• U.S.

A Global Family Album

2 minute read
DEPARTMENT

“And what have Kings that privates have not too, save ceremony?” asked Shakespeare. Well, for starters, stretch limousines. All week long, shiny automotive chariots plied the broad avenues of Manhattan, bottling up traffic and leaving crowds of normally blaséNew Yorkers gawking. Hidden behind the limos’ smoked-glass windows were leaders of 68 nations, convened to celebrate the 40th birthday of the United Nations.

The visiting dignitaries did step out from time to time. Nicaraguan President Daniel Ortega Saavedra, shod in Adidas, alighted from his silver sedan to jog in Central Park. He also stopped at Cohen’s Fashion Optical to buy, using a credit card, $3,000 worth of eyeglasses for himself and his family. Zaïrian President Mobutu Sese Seko rented two Amtrak club cars loaded with caviar and champagne to take his entourage of 50 people to Washington and back (cost: $9,800). Outside the U.N., West German Chancellor Helmut Kohl had to be snatched from the path of an onrushing New York City police car bringing up the rear of President Reagan’s motorcade.

At least one delegate, it must be reported, walked from his hotel to the U.N. “My people wouldn’t like it if I rode around in a big motorcade,” shrugged Frazer Sine of Vanuatu, a nation of 80 islands in the South Pacific. Sine even took the New York subway. “Interesting” was his diplomatic observation.

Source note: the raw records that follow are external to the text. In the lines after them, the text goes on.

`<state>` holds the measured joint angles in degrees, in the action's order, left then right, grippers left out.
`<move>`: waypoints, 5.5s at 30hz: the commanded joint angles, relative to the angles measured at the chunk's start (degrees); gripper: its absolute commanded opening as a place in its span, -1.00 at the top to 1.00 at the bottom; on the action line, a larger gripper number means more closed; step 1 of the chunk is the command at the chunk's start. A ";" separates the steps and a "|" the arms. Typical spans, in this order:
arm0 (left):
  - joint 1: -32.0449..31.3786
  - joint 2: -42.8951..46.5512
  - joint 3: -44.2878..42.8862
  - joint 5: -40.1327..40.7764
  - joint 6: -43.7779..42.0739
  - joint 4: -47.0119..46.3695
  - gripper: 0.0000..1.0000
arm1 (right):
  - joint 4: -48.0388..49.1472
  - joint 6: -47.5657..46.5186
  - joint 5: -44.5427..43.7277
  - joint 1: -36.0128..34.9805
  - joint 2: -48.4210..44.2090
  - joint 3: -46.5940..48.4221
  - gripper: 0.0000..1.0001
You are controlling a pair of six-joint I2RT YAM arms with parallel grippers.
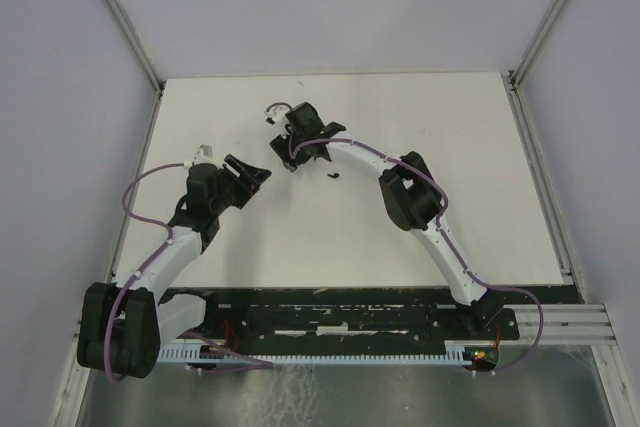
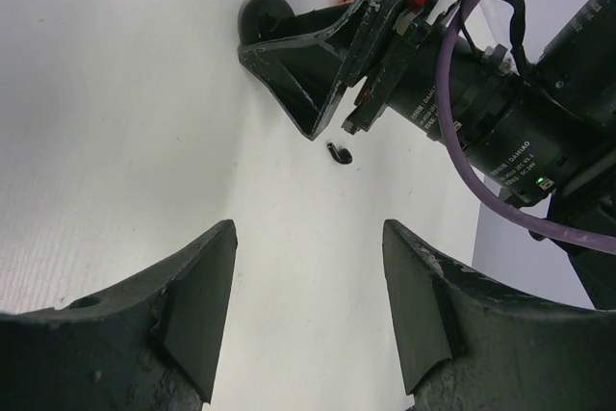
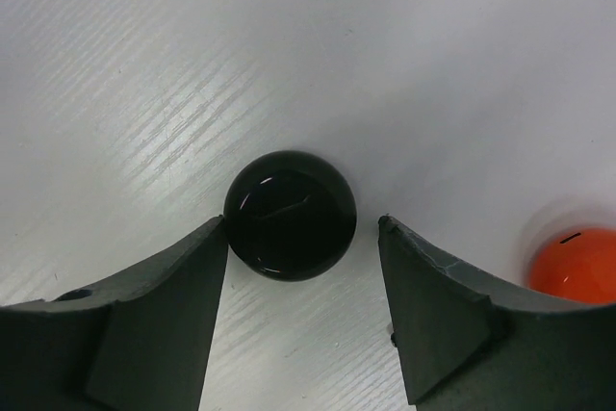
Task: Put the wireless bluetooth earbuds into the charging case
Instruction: Pick up the charging case at the center of the board, then open the charging case.
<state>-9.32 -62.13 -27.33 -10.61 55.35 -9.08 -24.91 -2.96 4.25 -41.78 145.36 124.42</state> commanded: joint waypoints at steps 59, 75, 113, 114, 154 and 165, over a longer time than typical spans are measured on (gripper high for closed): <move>-15.61 -30.89 -12.44 -30.03 9.70 -35.63 -0.28 | 18.42 0.89 10.22 3.59 -63.41 -67.16 0.61; -17.25 -32.33 -12.36 -31.49 10.23 -37.25 -0.17 | 19.09 1.69 11.66 3.58 -61.42 -65.35 0.62; -17.42 -33.69 -11.84 -29.04 12.35 -40.99 0.94 | 18.42 8.21 4.73 5.61 -70.71 -64.58 -0.80; -17.44 -33.89 -11.94 -29.03 12.48 -41.01 0.94 | 17.68 9.07 3.10 6.06 -71.98 -64.04 -0.86; -17.45 -34.04 -14.41 -29.33 14.91 -42.11 0.94 | 2.32 14.99 -4.80 7.19 -63.33 -58.66 -0.99; -17.47 -33.19 -14.69 -29.55 16.34 -42.95 0.94 | 4.95 15.61 -4.88 7.22 -60.53 -60.31 -0.99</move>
<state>-26.48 -96.86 -39.79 -39.94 68.86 -47.75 -23.79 11.79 -0.64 -34.46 84.60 64.73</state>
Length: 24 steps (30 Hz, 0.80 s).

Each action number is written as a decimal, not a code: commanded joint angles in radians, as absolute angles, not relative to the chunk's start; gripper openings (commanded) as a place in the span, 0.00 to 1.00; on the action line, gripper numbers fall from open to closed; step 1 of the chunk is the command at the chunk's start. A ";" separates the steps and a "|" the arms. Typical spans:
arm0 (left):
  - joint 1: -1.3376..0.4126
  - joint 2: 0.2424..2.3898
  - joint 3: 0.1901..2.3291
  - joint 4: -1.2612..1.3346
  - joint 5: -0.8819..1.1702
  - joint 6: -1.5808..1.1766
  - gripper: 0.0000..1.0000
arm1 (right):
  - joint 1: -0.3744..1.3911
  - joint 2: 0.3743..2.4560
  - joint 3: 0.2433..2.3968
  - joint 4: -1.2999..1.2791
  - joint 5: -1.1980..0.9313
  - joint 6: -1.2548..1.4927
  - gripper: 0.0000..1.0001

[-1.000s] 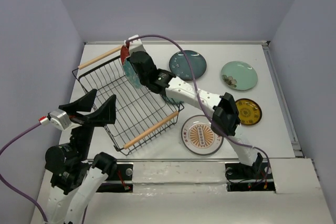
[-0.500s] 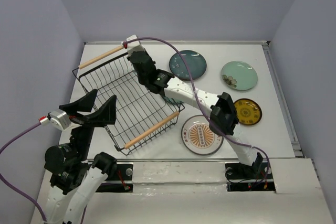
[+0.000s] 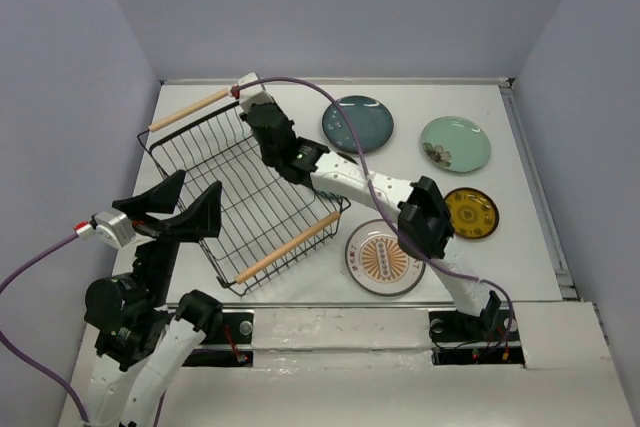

The leaders gave speeches–dozens of them. Some condemned apartheid; some bemoaned the escalating arms race; some pleaded for a more efficient, assertive U.N. to deal with the world’s woes. Many stepped straight from the General Assembly rostrum to a small room nearby to help TIME Photographer Eddie Adams memorialize the week in an unusual way. One by one, waving his or her national flag, each struck a pose in salute to the U.N.’s 40th birthday. Herewith a selection from that gallery.